Task requirements →
Return exactly and only these lines: the first of the listing through the one containing "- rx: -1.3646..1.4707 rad".

Data extracts →
·····
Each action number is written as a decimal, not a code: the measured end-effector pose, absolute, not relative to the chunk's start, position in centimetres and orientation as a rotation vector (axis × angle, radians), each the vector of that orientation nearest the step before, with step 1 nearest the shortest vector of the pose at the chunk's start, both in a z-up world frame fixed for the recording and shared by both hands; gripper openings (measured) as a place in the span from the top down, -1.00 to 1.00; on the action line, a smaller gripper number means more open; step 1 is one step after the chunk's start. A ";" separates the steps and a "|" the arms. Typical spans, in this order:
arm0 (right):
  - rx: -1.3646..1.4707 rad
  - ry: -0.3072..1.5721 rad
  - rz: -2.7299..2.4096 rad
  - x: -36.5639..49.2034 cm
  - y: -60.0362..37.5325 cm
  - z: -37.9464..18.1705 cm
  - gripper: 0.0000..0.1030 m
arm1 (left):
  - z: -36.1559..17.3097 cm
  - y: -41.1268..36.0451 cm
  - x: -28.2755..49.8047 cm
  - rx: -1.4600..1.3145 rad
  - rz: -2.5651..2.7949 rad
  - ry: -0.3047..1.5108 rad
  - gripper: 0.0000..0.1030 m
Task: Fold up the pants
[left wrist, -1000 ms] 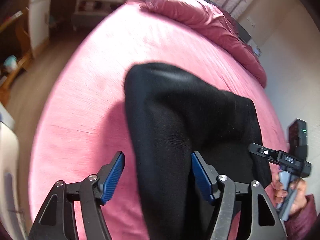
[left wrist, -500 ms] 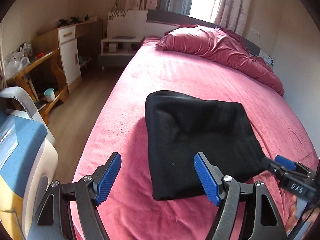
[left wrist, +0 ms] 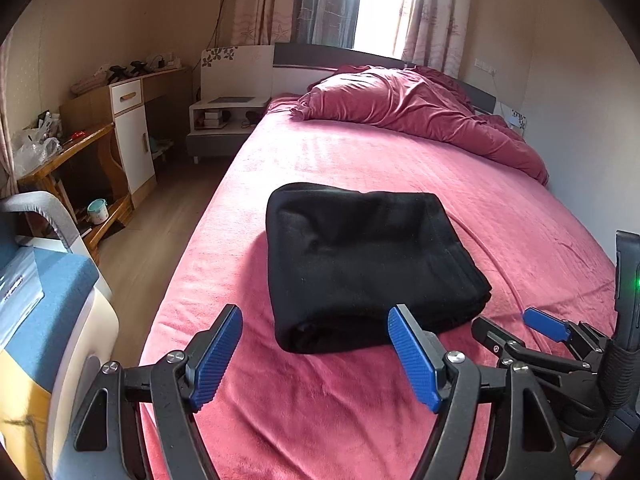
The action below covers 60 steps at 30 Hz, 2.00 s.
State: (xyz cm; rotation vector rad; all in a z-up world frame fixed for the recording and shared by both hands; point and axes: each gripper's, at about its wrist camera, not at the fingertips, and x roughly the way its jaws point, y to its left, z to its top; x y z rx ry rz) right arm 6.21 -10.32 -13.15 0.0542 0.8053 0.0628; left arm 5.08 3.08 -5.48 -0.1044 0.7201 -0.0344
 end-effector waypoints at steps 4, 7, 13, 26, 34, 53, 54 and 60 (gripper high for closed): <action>0.035 0.789 0.047 5.6 -10.5 -13.0 -0.51 | -5.8 2.8 4.8 -0.097 -0.019 0.727 -0.49; 0.033 0.780 0.042 5.1 -10.6 -12.7 -0.51 | -5.9 2.4 4.8 -0.076 0.007 0.733 -0.49; 0.029 0.775 0.030 4.8 -10.7 -12.6 -0.52 | -6.2 2.4 4.8 -0.085 0.004 0.742 -0.49; 0.017 0.784 0.031 4.6 -10.7 -12.9 -0.53 | -6.4 2.4 4.7 -0.086 0.007 0.740 -0.49; 0.010 0.781 0.033 4.5 -10.6 -12.9 -0.53 | -6.5 2.3 4.7 -0.085 0.015 0.740 -0.49; 0.003 0.769 0.035 4.2 -10.5 -12.5 -0.54 | -5.7 2.8 4.2 -0.091 0.032 0.715 -0.49; 0.002 0.768 0.035 4.2 -10.5 -12.4 -0.54 | -5.7 2.8 4.2 -0.091 0.032 0.714 -0.49; -0.002 0.768 0.033 4.2 -10.5 -12.5 -0.54 | -5.7 2.6 4.1 -0.092 0.033 0.714 -0.49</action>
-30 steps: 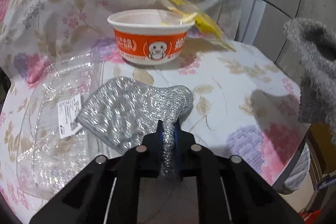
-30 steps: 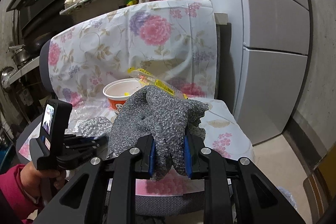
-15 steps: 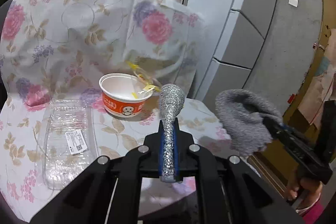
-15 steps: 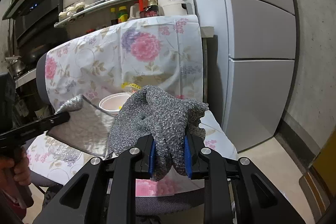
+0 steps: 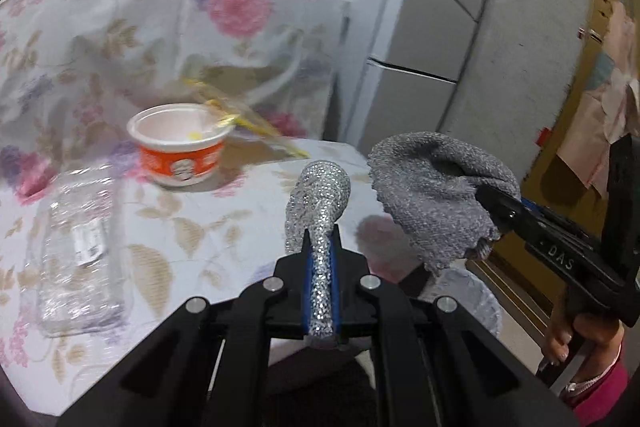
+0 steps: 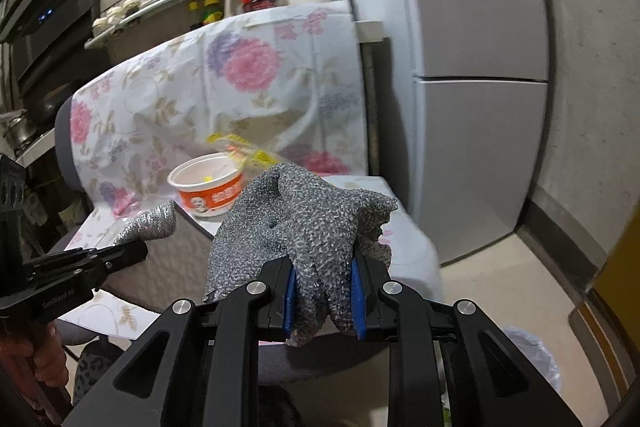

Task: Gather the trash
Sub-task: 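Carry foil and glove to the bin and open both tools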

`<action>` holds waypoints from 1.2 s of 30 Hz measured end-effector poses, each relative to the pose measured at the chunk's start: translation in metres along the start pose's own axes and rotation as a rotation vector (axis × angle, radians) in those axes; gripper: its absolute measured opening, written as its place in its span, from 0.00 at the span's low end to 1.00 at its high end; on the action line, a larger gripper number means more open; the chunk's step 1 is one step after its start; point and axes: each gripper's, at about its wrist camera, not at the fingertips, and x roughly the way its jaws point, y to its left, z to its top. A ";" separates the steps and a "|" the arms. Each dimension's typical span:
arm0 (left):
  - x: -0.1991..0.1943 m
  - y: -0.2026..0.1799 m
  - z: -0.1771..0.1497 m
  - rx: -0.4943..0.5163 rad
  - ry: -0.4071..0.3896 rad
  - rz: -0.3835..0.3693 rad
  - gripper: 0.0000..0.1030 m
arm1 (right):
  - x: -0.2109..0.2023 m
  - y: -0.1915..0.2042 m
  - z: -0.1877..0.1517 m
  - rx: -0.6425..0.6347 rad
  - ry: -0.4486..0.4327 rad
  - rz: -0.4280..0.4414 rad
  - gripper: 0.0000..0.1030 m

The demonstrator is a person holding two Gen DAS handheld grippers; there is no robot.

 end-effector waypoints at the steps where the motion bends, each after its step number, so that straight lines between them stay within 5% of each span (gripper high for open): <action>1: 0.002 -0.007 0.001 0.010 -0.004 -0.018 0.05 | -0.005 -0.006 -0.001 0.006 -0.006 -0.014 0.22; 11: 0.022 -0.122 0.004 0.219 -0.031 -0.286 0.05 | -0.069 -0.082 -0.025 0.071 -0.038 -0.266 0.22; 19: 0.051 -0.183 -0.014 0.254 -0.002 -0.448 0.05 | -0.121 -0.137 -0.060 0.151 -0.071 -0.425 0.22; 31: 0.119 -0.239 -0.051 0.363 0.142 -0.458 0.06 | -0.076 -0.191 -0.112 0.231 0.108 -0.474 0.24; 36: 0.142 -0.235 -0.050 0.327 0.195 -0.442 0.30 | -0.041 -0.208 -0.130 0.268 0.178 -0.455 0.29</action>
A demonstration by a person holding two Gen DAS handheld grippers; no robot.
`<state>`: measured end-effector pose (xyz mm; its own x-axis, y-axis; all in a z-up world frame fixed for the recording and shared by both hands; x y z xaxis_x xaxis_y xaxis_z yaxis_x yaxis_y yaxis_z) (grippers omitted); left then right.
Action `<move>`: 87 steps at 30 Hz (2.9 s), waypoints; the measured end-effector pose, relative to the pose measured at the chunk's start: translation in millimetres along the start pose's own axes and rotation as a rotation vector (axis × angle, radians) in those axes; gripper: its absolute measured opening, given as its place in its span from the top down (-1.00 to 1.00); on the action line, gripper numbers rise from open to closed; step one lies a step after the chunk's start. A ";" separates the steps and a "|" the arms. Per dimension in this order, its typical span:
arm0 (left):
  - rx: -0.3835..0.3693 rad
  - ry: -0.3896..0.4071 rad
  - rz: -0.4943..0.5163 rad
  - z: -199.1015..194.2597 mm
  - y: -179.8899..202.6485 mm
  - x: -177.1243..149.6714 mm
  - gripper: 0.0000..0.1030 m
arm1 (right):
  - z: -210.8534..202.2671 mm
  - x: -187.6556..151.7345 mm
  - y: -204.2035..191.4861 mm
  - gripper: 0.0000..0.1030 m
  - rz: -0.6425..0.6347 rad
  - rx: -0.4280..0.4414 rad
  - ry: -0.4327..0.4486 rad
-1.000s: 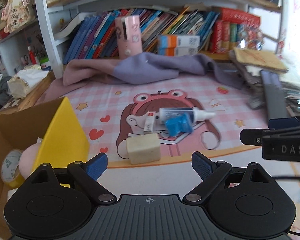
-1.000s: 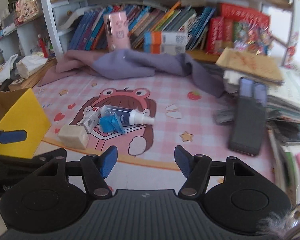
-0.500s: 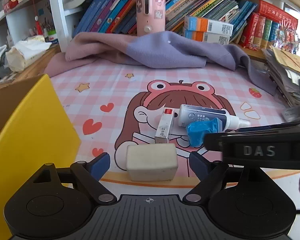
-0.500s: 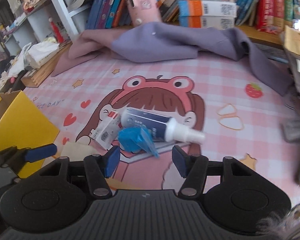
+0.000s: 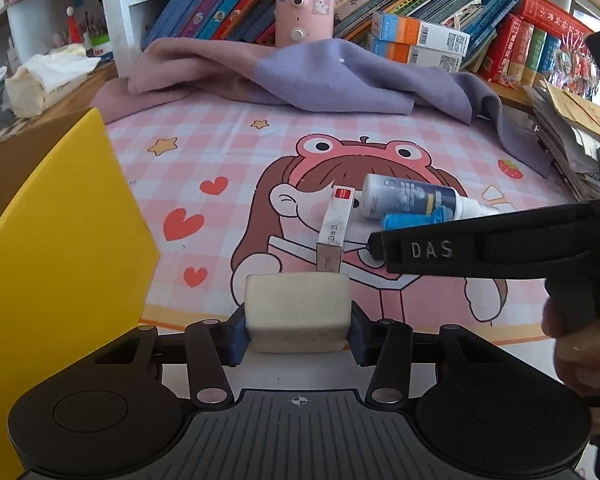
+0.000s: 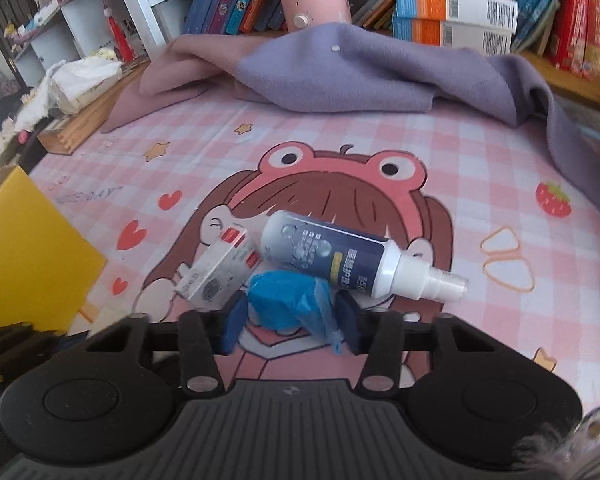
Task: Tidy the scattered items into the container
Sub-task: 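Close the right tool on the blue cloth while the left tool grasps the cream block, then carry the blue cloth with the right tool while the left tool carries the block toward the box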
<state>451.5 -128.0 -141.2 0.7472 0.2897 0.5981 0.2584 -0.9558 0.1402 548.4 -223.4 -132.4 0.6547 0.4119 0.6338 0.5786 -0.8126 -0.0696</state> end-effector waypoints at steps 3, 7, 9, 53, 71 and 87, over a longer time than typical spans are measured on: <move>-0.008 0.014 0.016 -6.0 2.4 1.0 0.12 | -2.8 -3.3 1.8 0.24 -0.015 -0.012 0.004; -0.027 0.043 0.043 -18.0 9.1 2.5 0.13 | -14.5 -9.0 5.8 0.24 0.008 -0.004 0.012; -0.035 0.054 0.058 -24.2 11.9 1.6 0.13 | -22.9 -10.7 6.2 0.24 0.009 -0.005 0.022; -0.286 0.168 0.169 -211.2 -73.7 -83.9 0.17 | -212.7 -98.4 -143.5 0.25 -0.009 -0.149 0.162; -0.332 0.119 0.171 -260.1 -168.0 -136.2 0.17 | -240.3 -153.7 -261.1 0.25 0.049 -0.213 0.146; -0.306 0.101 0.129 -278.2 -221.3 -151.8 0.17 | -240.1 -162.2 -326.1 0.25 0.017 -0.169 0.124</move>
<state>110.6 25.7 -43.5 0.6933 0.1736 0.6994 -0.0417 -0.9593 0.2794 136.7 -124.1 -27.6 0.5928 0.3524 0.7242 0.4717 -0.8807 0.0425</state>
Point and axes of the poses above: each gripper's, at about its wrist camera, not at the fingertips, and z roughly the way its jaws point, y to its right, x to its top, the point moved 6 cm from there along z, roughly the way its jaws point, and after that the axes turned 11 degrees about -z, right-handed, at the moved point
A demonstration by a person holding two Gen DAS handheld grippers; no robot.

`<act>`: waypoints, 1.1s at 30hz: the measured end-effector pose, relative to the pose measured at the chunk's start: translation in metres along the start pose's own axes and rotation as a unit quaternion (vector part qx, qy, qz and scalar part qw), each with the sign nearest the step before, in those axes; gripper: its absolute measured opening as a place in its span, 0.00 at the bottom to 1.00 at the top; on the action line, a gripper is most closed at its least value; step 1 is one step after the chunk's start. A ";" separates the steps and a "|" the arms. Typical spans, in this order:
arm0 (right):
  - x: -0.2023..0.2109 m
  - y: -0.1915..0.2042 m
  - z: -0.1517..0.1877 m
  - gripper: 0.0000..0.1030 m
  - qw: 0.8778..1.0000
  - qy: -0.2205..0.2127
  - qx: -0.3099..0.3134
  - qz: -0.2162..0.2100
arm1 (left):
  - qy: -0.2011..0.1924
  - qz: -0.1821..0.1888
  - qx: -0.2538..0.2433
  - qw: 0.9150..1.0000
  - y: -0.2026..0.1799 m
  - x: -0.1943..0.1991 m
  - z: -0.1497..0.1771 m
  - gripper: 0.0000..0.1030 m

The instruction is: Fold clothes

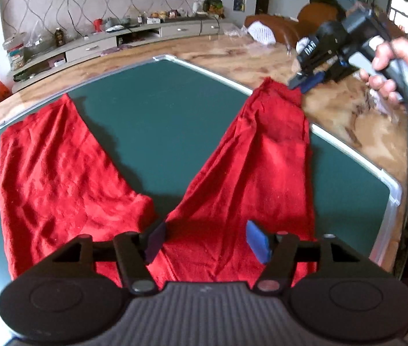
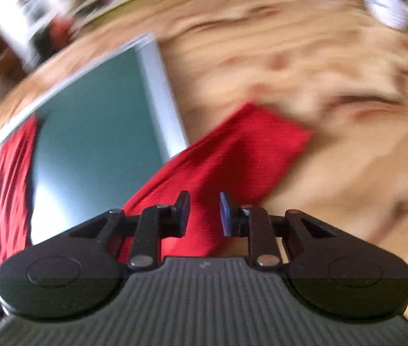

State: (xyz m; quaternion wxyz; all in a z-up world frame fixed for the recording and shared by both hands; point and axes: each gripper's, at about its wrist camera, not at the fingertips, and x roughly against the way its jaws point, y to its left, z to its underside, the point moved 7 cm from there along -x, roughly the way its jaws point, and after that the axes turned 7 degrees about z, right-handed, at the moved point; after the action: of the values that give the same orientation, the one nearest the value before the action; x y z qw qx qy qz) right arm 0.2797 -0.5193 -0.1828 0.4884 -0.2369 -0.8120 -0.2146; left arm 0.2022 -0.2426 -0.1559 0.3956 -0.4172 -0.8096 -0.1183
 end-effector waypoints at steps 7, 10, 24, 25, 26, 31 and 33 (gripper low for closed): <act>-0.037 -0.071 -0.017 0.26 0.988 0.032 -0.146 -0.032 | 0.004 -0.011 0.020 1.000 0.007 0.018 0.012 0.73; -0.047 -0.077 -0.021 0.26 0.987 0.019 -0.157 -0.017 | 0.011 -0.015 0.031 0.999 0.006 0.029 0.020 0.73; -0.061 -0.070 -0.036 0.08 0.993 -0.015 -0.115 -0.008 | 0.024 -0.023 0.063 0.997 0.006 0.060 0.062 0.74; -0.060 -0.072 -0.035 0.07 0.993 -0.019 -0.119 -0.013 | 0.024 -0.023 0.065 0.997 0.006 0.061 0.064 0.74; -0.057 -0.073 -0.034 0.07 0.992 -0.024 -0.125 -0.020 | 0.025 -0.024 0.067 0.997 0.007 0.062 0.065 0.74; -0.027 -0.075 -0.029 0.07 0.981 -0.053 -0.163 -0.087 | 0.026 -0.022 0.065 0.997 0.004 0.064 0.072 0.74; -0.002 -0.070 -0.027 0.07 0.976 -0.070 -0.170 -0.121 | 0.023 -0.019 0.062 0.998 0.002 0.064 0.074 0.74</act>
State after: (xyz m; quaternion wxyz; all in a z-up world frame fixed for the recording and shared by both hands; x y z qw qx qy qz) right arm 0.2574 -0.5909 -0.1815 0.3538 -0.2311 -0.8183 -0.3896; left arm 0.1416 -0.1652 -0.1578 0.4370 -0.3734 -0.8138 -0.0855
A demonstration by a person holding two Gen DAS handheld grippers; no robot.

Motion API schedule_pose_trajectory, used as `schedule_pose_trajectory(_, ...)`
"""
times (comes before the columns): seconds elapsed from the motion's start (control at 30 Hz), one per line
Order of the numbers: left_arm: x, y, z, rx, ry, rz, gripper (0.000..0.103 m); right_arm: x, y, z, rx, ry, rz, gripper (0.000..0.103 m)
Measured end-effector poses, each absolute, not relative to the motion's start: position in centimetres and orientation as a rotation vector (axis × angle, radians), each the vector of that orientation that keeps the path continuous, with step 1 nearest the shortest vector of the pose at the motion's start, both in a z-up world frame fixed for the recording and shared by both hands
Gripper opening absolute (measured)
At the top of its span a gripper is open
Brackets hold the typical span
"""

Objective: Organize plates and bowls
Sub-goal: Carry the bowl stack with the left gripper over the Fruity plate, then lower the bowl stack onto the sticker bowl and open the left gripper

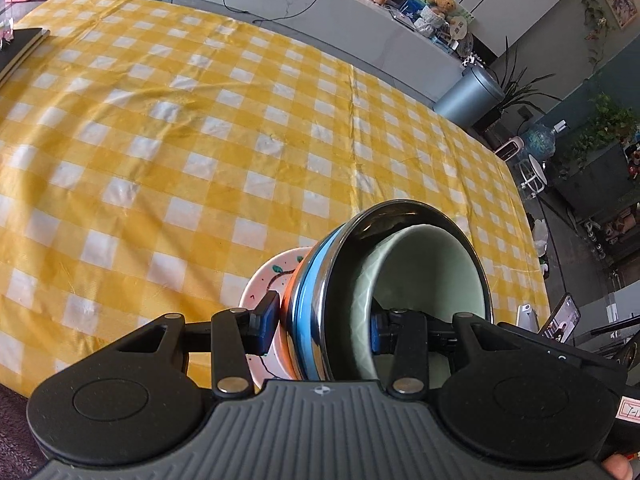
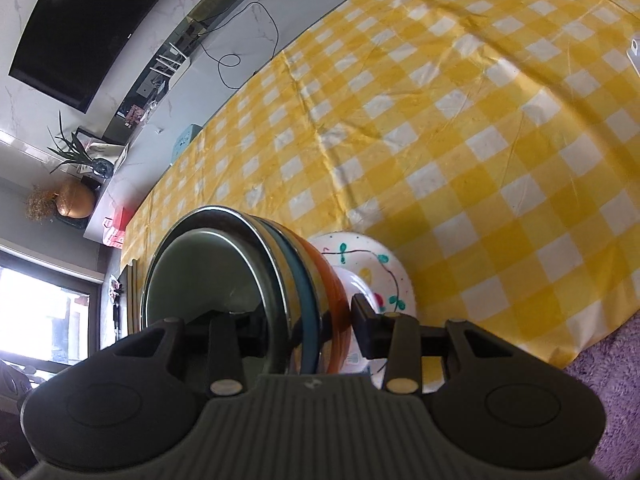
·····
Result of this exercise →
Each action number is written as a decimal, not a code: the measured end-effector pose, absolute, not relative to the chunk's start, position in centimetres and orientation as a rotation vector (axis × angle, radians), each the vector of that orientation nearest the step before, with step 1 nearest the shortest vector of the pose at the chunk's start, both in a z-up world frame fixed for the recording and shared by both hands; gripper openings (measured) as a place in the span from the top down, -1.00 to 1.00; on the action line, a smaller gripper number means more open; step 1 is one step after the chunk's start. A ";" separates the steps and a "|" the arms. Typical spans, in this order:
arm0 (right):
  - rx: -1.3646..1.4707 rad

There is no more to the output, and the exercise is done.